YOUR GOAL | Copy each entry below exactly.

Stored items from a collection
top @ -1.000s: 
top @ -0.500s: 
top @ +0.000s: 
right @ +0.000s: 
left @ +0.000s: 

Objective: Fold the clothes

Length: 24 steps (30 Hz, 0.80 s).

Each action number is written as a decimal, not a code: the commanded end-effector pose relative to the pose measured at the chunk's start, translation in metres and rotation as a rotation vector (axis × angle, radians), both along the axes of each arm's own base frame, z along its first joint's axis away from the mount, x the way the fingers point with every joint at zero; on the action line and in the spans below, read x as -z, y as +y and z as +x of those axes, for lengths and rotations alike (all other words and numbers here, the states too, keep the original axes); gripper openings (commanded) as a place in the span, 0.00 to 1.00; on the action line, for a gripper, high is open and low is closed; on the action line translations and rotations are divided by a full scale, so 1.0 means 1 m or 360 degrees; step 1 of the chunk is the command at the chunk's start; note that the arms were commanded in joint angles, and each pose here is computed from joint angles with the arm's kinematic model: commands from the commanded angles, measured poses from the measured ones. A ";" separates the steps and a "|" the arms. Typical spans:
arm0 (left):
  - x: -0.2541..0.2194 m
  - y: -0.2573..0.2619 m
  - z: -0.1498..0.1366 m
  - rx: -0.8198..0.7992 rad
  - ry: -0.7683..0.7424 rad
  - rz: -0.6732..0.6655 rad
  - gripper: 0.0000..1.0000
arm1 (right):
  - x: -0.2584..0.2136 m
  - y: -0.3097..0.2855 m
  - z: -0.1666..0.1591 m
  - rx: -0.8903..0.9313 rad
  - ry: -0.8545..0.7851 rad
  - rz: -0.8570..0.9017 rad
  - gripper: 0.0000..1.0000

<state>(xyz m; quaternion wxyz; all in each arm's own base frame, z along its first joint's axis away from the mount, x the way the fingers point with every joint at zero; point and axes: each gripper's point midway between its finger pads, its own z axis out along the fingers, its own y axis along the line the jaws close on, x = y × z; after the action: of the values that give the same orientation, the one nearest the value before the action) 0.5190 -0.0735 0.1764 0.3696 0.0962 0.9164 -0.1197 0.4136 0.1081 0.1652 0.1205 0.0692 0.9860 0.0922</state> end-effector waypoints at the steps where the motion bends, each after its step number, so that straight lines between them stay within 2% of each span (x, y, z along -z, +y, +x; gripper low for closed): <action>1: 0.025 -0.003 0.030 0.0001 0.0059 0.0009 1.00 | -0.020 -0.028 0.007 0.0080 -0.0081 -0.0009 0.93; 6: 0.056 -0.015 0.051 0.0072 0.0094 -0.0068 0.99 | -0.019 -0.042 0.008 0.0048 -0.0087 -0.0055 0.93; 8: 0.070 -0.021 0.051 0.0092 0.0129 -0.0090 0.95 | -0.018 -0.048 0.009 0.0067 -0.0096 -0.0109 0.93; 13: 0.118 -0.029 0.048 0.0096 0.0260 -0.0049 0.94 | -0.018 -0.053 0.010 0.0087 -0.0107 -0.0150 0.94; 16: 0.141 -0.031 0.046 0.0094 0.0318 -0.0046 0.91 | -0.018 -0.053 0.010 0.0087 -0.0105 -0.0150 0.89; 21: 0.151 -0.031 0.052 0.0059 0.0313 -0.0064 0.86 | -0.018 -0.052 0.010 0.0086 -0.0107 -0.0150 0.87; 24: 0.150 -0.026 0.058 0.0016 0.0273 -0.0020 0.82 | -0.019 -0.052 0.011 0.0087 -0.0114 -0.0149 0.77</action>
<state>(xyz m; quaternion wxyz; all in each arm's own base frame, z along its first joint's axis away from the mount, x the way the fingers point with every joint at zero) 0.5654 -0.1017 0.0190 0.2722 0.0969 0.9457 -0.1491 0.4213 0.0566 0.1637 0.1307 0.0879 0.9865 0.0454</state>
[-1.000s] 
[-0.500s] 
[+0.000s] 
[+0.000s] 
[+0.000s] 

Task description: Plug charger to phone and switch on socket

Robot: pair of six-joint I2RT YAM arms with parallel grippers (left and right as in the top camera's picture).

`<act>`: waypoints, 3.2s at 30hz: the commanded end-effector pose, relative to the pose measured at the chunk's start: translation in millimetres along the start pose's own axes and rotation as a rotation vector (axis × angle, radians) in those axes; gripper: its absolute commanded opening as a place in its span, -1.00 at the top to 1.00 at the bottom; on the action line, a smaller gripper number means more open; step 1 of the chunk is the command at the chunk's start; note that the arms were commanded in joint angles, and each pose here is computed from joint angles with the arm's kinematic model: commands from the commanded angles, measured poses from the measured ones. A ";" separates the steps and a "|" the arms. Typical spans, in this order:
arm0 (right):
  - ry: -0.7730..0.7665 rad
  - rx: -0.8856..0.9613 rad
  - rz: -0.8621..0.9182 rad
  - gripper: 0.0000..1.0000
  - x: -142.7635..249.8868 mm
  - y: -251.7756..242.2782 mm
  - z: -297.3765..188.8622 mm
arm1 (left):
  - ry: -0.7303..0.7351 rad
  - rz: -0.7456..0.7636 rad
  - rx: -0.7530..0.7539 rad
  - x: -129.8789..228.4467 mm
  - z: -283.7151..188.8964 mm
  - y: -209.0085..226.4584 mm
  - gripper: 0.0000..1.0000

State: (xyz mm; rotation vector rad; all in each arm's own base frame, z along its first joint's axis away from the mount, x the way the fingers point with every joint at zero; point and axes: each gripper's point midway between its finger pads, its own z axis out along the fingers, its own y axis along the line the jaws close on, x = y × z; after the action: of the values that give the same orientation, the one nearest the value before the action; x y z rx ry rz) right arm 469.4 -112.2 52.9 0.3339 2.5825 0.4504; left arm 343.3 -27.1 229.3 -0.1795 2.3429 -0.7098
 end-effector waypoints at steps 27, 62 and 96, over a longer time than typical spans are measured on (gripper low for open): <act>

OUTPUT OF THE EXERCISE |
top @ -1.000s: 
top @ -0.500s: 
top @ +0.000s: 
right @ +0.000s: 
left @ +0.000s: 

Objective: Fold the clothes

Length: 24 steps (30 Hz, 0.80 s).

Each action number is written as a decimal, not a code: the commanded end-effector pose relative to the pose measured at the chunk's start, translation in metres and rotation as a rotation vector (axis × angle, radians), both along the axes of each arm's own base frame, z along its first joint's axis away from the mount, x the way the fingers point with every joint at zero; on the action line and in the spans below, read x as -z, y as +y and z as +x of those axes, for lengths and rotations alike (all other words and numbers here, the states too, keep the original axes); gripper openings (commanded) as a place in the span, 0.00 to 1.00; on the action line, for a gripper, high is open and low is closed; on the action line translations and rotations are divided by a full scale, so 1.0 means 1 m or 360 degrees; step 1 of the chunk is the command at the chunk's start; note that the arms were commanded in joint angles, and each pose here is computed from joint angles with the arm's kinematic model: commands from the commanded angles, measured poses from the measured ones. A ";" separates the steps and a "|" the arms. Typical spans:
arm0 (left):
  - x: -0.2541..0.2194 m
  - y: -0.2573..0.2619 m
  - z: -0.1498..0.1366 m
  - rx: -0.8198..0.7992 rad
  - ry: -0.7683..0.7424 rad
  - rz: -0.6732..0.6655 rad
  - gripper: 0.0000..1.0000
arm1 (right):
  - x: -0.2584..0.2136 m
  - y: -0.3097..0.2855 m
  - z: -0.1666..0.1591 m
  - rx: -0.8903..0.9313 rad
  - ry: -0.8545..0.7851 rad
  - rz: -0.8570..0.9017 rad
  - gripper: 0.0000..1.0000

<state>(xyz m; quaternion wxyz; all in each arm's own base frame, z along its first joint's axis away from the mount, x the way the fingers point with every joint at zero; point and axes: each gripper's point midway between its finger pads, its own z axis out along the fingers, its own y axis along the line the jaws close on, x = y × z; after the action: of the values that give the same orientation, the one nearest the value before the action) 0.5190 -0.0735 0.1764 0.3696 0.0962 0.9164 -0.1197 0.4136 0.1081 0.1652 0.1205 0.0692 0.9860 0.0922</state> end-effector waypoints at the steps where the motion bends, each after its step number, so that straight lines between them stay within 2% of each span (x, y, z along -z, +y, +x; gripper low for closed): <action>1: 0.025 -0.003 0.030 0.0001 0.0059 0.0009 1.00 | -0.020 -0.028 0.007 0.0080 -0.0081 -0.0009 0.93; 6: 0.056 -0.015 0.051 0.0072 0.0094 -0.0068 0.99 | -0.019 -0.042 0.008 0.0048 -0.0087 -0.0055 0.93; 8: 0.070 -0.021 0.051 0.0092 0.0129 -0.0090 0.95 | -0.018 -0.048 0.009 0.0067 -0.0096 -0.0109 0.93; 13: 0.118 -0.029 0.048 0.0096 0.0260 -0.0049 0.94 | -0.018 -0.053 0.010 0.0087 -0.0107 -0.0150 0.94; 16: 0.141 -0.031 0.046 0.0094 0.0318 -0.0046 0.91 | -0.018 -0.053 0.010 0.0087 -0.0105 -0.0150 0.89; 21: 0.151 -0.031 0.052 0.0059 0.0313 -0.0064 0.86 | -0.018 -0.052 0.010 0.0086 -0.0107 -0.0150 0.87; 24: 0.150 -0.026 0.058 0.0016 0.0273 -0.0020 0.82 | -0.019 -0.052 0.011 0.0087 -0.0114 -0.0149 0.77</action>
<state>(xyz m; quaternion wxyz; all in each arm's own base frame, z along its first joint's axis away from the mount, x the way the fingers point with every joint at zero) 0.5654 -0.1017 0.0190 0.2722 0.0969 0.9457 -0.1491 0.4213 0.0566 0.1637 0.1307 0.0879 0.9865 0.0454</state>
[-1.000s] 
[-0.500s] 
[+0.000s] 
[+0.000s] 
[+0.000s] 

Task description: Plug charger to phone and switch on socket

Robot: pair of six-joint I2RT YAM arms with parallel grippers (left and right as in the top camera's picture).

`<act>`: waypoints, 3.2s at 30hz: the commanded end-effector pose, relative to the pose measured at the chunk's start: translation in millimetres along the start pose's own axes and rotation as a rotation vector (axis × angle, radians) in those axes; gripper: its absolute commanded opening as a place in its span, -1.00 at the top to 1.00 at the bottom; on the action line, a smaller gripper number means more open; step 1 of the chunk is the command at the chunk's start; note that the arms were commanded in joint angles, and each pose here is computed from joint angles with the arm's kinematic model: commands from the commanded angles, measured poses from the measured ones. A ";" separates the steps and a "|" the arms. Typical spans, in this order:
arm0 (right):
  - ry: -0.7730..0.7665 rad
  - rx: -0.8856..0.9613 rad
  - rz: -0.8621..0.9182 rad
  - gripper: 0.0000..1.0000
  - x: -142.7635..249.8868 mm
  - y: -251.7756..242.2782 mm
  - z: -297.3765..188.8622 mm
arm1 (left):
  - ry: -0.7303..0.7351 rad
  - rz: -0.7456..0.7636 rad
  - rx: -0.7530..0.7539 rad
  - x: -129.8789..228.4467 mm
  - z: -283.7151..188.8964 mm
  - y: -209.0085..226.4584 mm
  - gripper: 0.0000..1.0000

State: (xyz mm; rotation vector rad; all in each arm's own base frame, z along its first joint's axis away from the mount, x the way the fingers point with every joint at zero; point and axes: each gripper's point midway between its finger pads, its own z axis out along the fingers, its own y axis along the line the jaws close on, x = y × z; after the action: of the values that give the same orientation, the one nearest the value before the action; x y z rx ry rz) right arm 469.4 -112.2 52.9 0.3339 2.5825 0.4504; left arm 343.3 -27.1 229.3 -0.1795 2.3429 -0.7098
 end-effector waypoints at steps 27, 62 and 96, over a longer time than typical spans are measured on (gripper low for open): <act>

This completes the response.